In order to get to Rapallo, you had to take a toll autostrada and that requires that you stop for a toll ticket that you will hand in to determine how much you owe for your drive on the autostrada. I apparently pull up to the wrong lane that should be giving tickets when you stop but the ticket dispenser isn’t working. I should back out and go to another lane but I don’t want to even try to backup in the traffic so I go forward and stop on the side of the road.
There’s another car stopped in front of me. A young Swiss couple that has done the same thing. The wife tells me that her husband is trying to find someone to solve the “missing toll” ticket problem. Just as I turn to go back to see if I can find a way to get a ticket, I meet up with the Swiss man who tells me that he hasn’t had any luck.
We go back and try again. There is the lane next to a building off to the side that neither of us saw when we drove up that actually does dispense tickets. But it won’t work without a car in front of the dispenser. (Probably an anti-vandalism safeguard.) We finally give up and head on our separate ways. “Hi, I’m Paul. Hello, I’m David.” We shake hands with a “shit happens” a smile and go our separate ways, both of us hoping that we don’t get charged the maximum toll for having no toll ticket.
We’ve told the woman who own’s the yurt that we would be there “in 15, maybe 20 minutes” but the toll ticket caper has blown that out of the water. We just push on through the excellent mountain scenery punctuated by a tunnel every half kilometer or so. (I have never seen some many tunnels and high viaduct-type bridges.)
In about 20 kms, we get off the autostrada and pull up to a toll gate that has a human being in the kiosk. (These autostrada toll stations are very automated, often without any humans, anywhere.

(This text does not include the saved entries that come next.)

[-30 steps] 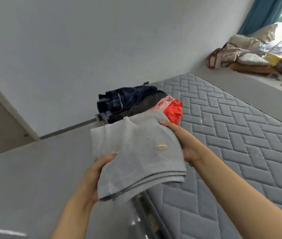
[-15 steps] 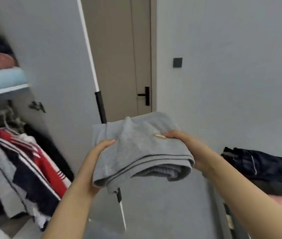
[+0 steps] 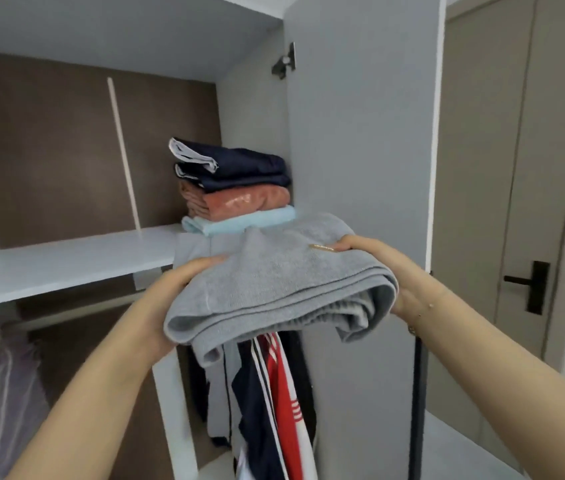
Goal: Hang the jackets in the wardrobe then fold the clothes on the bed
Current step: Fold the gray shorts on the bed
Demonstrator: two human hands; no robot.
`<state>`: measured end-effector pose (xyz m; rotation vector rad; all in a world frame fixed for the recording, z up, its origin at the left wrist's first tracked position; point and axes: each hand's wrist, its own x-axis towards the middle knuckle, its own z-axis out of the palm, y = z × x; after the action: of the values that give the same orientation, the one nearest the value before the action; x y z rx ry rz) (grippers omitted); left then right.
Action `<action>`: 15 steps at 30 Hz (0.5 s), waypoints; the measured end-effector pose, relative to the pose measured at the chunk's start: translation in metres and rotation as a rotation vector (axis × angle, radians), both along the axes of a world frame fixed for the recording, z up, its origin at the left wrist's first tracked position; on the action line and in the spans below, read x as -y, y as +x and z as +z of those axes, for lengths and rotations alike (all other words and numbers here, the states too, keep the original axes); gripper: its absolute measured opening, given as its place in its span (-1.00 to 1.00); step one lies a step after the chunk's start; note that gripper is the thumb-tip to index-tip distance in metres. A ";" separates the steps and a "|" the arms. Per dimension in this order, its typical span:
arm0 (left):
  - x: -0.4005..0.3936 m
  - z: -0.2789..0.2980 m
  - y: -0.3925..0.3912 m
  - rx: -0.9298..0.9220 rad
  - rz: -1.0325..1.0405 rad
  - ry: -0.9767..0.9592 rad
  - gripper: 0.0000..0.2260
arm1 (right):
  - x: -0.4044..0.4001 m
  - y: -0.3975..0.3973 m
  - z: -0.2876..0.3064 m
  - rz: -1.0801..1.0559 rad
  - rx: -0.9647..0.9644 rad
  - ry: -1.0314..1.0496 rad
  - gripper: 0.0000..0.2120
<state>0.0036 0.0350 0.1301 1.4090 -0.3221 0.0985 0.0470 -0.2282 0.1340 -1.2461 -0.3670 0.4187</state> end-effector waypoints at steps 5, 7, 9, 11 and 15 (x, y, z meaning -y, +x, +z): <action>-0.002 0.047 0.036 0.119 0.177 0.107 -0.80 | -0.004 0.077 0.050 0.106 0.042 0.040 -0.85; 0.002 0.065 0.052 0.137 0.240 0.075 -0.80 | -0.007 0.103 0.071 0.125 0.081 0.042 -0.89; 0.004 0.085 0.067 0.173 0.257 0.063 -0.78 | -0.011 0.129 0.092 0.143 0.122 0.025 -0.88; 0.005 0.106 0.080 0.208 0.226 0.070 -0.72 | -0.018 0.156 0.115 0.140 0.148 0.024 -0.88; 0.005 0.153 0.117 0.275 0.106 0.042 -0.93 | -0.038 0.212 0.168 0.103 0.248 0.022 -0.83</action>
<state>0.1202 0.0303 0.2827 1.4554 -0.4782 0.3762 0.2594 -0.1906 0.3017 -1.2640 -0.6474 0.3469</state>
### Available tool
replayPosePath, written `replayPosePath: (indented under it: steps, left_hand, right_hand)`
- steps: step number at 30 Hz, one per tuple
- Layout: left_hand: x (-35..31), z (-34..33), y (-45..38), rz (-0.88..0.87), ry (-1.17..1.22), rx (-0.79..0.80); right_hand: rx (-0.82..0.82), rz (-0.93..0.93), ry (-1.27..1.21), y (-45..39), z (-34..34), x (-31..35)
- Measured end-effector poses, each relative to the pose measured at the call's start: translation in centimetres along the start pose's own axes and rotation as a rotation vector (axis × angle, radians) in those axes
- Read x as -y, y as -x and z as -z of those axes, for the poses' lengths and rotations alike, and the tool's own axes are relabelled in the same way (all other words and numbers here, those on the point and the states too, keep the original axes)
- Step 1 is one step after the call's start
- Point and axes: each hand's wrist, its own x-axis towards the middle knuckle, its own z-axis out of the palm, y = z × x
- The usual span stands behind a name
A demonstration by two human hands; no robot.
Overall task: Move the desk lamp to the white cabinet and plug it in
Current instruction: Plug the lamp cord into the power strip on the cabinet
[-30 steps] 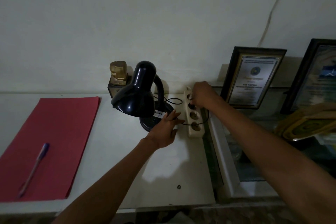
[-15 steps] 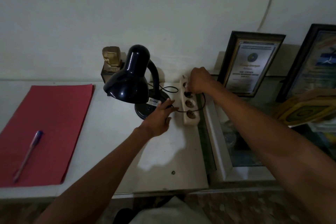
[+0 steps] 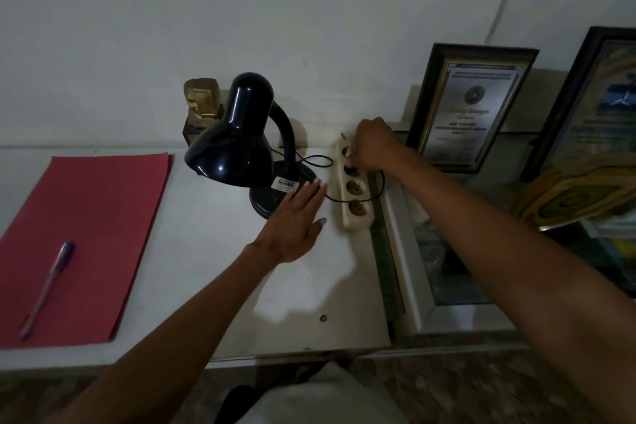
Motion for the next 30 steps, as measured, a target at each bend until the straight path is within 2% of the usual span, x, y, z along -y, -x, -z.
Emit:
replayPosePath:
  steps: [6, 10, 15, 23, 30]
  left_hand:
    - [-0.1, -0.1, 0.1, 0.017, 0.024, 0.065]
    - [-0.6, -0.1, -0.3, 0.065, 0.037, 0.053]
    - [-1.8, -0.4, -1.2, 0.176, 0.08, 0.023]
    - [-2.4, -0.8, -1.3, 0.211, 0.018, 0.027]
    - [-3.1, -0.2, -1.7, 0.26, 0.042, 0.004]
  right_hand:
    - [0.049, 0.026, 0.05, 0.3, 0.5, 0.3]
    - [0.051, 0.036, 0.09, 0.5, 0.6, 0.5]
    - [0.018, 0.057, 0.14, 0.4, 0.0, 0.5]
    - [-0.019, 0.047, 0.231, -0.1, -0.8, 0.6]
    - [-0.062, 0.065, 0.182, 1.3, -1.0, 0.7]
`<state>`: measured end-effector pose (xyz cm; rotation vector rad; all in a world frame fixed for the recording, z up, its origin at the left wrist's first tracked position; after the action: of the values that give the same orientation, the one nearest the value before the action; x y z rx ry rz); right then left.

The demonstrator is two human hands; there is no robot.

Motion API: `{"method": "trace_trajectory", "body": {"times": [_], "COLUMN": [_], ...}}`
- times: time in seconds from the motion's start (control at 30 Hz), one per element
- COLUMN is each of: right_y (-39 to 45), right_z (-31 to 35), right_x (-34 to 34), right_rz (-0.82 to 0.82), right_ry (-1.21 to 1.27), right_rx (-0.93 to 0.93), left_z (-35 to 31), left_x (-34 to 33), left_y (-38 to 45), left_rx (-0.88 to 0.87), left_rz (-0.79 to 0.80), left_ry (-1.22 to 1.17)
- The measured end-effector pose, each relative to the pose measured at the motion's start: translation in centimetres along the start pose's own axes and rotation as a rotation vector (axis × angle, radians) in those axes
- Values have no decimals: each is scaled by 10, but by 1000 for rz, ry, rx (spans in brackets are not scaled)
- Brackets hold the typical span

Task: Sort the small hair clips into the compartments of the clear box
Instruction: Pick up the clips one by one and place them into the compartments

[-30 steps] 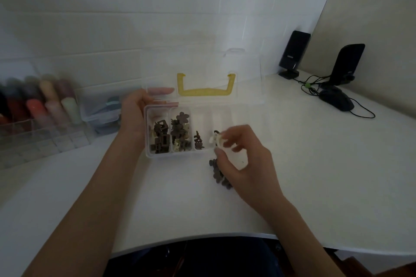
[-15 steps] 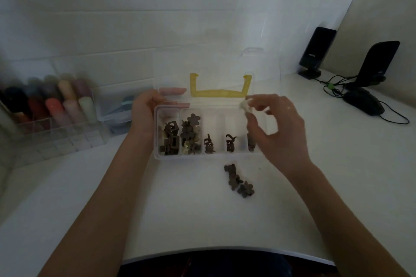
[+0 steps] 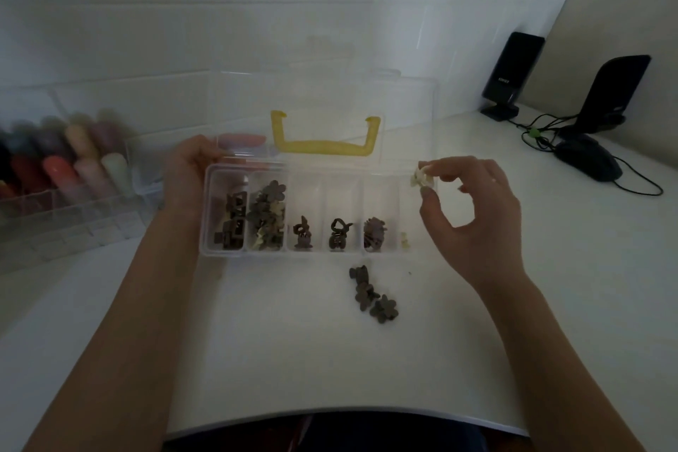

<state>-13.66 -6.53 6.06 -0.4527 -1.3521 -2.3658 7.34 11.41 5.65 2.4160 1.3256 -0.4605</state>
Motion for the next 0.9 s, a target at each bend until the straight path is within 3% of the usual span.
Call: {"method": "trace_trajectory", "body": {"times": [0.3, 0.53, 0.9], "right_y": [-6, -3, -1], "right_z": [12, 8, 1], "right_x": [-11, -6, -6], "right_rz": [95, 5, 61], "right_ry": [17, 10, -19], "right_rx": [85, 35, 24], "left_z": [-2, -3, -2], "left_x": [1, -3, 1], "left_y": [-1, -4, -1], "left_rx": [-1, -6, 17], "left_rz": [-21, -39, -61], "left_ry": [-26, -36, -7]}}
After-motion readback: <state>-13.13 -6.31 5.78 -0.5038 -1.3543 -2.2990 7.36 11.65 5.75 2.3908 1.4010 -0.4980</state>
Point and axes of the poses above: each hand's wrist, its own y-axis towards the middle knuckle, its own x-axis out of the back of the hand, z = x × y, the point moved 3 cm from there along y, towards the middle knuckle, and after that the axes turned 9 degrees about -x, right-handed, at the moved point
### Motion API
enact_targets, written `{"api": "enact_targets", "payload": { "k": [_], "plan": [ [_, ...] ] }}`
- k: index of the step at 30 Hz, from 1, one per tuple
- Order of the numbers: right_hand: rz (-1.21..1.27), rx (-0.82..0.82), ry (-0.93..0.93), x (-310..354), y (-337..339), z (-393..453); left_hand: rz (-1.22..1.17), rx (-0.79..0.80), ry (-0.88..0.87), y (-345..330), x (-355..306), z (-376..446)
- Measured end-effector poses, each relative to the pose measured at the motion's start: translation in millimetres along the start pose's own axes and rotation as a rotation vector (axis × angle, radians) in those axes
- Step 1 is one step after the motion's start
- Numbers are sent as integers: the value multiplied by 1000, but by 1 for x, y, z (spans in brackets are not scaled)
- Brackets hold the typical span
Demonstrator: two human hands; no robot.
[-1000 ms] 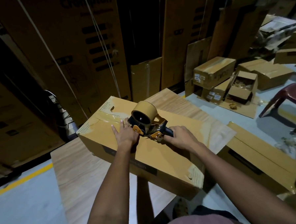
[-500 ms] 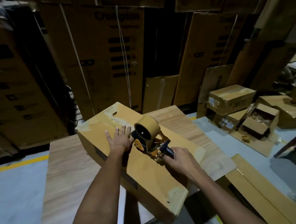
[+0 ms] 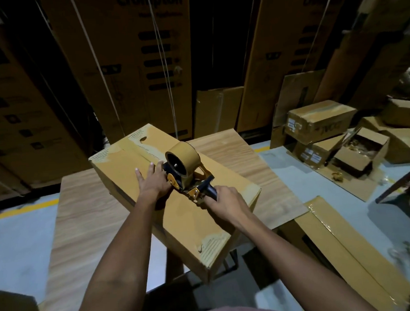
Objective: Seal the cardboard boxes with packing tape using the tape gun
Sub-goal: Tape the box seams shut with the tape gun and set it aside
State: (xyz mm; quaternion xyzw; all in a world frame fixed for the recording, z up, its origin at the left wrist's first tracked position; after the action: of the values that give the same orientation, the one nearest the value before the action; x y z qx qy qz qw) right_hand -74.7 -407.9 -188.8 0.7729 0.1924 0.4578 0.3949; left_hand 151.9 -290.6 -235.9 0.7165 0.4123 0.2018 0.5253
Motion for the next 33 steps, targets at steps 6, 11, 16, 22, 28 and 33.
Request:
{"api": "enact_targets", "payload": {
  "k": [6, 11, 16, 22, 28, 33],
  "plan": [
    [-52, 67, -73, -25, 14, -27, -29, -7, -13, 1, -5, -1],
    [-87, 92, -177, -7, 16, -25, -29, -52, -138, 0, -5, -4],
    [-54, 22, -223, 9, 16, -19, -8, -23, -179, -2, -3, -6],
    [45, -12, -269, 1, 8, -36, -44, -82, -195, 1, -3, -9],
    [86, -12, -368, -28, 16, -64, -61, -112, -198, -2, 0, -6],
    [55, -19, -371, -33, 6, -66, -18, -138, -235, 0, -22, -27]
  ]
}}
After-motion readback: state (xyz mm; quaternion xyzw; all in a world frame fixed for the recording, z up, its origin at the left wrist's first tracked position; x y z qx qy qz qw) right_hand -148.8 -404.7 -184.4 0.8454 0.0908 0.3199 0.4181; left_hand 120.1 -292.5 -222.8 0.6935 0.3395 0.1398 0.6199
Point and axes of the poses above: each hand's wrist, its own z-axis towards the middle knuckle, its own y-axis out of the back of the hand, x = y × z, the point moved 3 cm from there along z, towards the middle knuckle, and after that the axes turned 11 degrees about x, right-handed, at the moved point
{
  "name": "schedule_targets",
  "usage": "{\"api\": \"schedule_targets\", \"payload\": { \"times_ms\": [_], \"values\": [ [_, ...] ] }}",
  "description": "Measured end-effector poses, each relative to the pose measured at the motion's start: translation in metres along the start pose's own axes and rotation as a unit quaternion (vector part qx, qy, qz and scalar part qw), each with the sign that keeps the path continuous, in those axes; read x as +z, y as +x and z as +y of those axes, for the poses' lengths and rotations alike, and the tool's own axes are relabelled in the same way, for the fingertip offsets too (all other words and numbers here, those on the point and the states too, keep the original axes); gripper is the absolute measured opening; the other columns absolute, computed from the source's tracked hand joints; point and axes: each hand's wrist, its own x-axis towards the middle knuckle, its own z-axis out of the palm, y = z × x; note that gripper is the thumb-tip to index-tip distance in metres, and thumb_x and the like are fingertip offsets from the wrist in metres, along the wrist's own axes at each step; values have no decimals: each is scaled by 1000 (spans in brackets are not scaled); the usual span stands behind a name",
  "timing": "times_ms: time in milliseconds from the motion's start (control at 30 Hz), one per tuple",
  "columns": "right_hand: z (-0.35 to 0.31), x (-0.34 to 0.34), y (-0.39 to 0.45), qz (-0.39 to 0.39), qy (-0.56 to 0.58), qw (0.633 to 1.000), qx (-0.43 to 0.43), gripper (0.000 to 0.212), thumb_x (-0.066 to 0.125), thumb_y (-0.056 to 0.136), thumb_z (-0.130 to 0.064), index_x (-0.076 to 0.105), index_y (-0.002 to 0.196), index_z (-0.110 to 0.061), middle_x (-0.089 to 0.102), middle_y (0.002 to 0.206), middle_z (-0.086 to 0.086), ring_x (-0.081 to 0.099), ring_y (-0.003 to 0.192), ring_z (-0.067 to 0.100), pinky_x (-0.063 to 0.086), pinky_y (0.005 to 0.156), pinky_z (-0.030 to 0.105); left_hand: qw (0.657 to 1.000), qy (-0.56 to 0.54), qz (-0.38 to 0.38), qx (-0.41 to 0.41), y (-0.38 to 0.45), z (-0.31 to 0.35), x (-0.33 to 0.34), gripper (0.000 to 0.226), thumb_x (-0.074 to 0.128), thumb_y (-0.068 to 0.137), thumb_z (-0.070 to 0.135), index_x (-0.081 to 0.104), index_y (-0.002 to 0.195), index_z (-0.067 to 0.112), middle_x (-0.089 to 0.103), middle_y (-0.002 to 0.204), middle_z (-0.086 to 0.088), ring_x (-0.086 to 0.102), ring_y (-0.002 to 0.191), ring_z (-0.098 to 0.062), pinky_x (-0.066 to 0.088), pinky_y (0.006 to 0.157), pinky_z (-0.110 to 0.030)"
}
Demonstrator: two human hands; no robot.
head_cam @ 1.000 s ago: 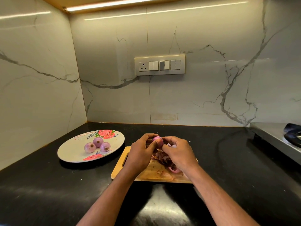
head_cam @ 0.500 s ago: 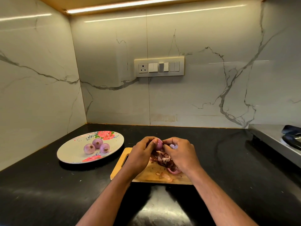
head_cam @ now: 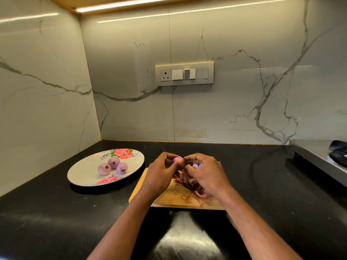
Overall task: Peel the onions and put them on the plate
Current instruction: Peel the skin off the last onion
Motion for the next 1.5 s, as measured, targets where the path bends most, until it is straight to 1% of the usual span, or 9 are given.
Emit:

See previous paragraphs.) I pull up to the kiosk window and as I give him a credit card but no ticket, I tell the man that we have no ticket because when we got on the autostrada outside of Genoa, we were in the wrong lane to get a ticket.
Surprisingly, he just nods and motions to wait. This is obviously a common issue, especially with foreigners. He disappears for a moment and then returns, swipes my credit card and hands me back the credit card and says “arrivederci”. He doesn’t give me a receipt so I don’t know what I was just charged but that charge will just get lost with the other speeding, parking and other unknown fines on my Visa statement.
Whatever. On to meet the woman with the yurt which is just up a very steep, very twisty, very narrow road that starts right next to the toll station. Off to the yurt.